428.1
Ignoring and Embracing Science: Psychometry, Intelligence and Race

Tuesday, 17 July 2018: 17:30
Location: 709 (MTCC SOUTH BUILDING)
Oral Presentation
Kathryn BARBER, York University, Canada
The idea of the “post-fact” era associates right wing populism with the denial of ‘facts’, ‘expert’ knowledge and ‘science’, particularly with regards to climate change. Yet websites like American Renaissance, which advocate a genetically-based racial hierarchy, contain references not to pseudo-science published on the blogosphere but to legitimate, peer-reviewed, scientific works published in academic journals conducted by tenured academics and researchers at well-known universities (See, for example, the work of Richard Lynn and Santoshi Kanazawa).

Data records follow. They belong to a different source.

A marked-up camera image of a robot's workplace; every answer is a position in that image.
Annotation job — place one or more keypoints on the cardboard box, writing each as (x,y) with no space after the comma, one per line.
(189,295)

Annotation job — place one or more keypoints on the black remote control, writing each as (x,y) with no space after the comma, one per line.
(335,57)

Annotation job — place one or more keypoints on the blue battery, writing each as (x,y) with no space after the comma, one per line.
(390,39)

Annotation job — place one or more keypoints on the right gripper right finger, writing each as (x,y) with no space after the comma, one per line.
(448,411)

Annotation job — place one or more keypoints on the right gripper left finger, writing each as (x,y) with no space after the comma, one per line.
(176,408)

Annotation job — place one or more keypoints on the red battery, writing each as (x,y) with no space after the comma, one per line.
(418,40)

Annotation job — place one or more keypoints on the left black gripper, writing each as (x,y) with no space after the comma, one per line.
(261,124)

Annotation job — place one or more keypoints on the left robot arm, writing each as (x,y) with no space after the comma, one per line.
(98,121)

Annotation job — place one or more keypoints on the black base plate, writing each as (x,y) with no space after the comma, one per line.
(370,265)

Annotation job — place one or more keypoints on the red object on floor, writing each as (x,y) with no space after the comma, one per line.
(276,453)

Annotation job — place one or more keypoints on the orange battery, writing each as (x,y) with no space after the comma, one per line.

These articles affirm the rationality and rigor of the ‘scientific’ tradition through their embrace of the concept of race. This paper suggests that rather than a full denial of science, the current moment sees (at least) two contradictory approaches to science used by right wing populists. One is centered around the denial of ‘science’, as in the case of climate change; the other is a full embrace of the rhetoric of science as in the case of ‘racial’ IQ differences. Examining the psychological sub-field of ‘psychometry’ (with a focus on intelligence testing), this paper will examine two phenomena: 1) ‘Spearman’s hypothesis’ or the idea that ethnic differences on intelligence tests are the result of innate intellectual differences between ethnic groups; 2) the ‘Cold Winter theory’ which suggests that differences in IQ between racial groups are the result of “different evolutionary pressures faced by the ancestral humans who left Africa, compared with those who remained…. plac[ing] a natural-selection premium on higher IQ” (Pesta and Poznanski, 2014, p. 271). It will demonstrate how the language and practices of science are being used to advance the idea of heritable racial differences in intelligence. It will then draw on Karl Popper, Donald MacKenzie, Pierre-André Taguieff, Pietro Basso, and Sandra Harding in order to contextualize and understand this simultaneous denial and embrace of ‘science’.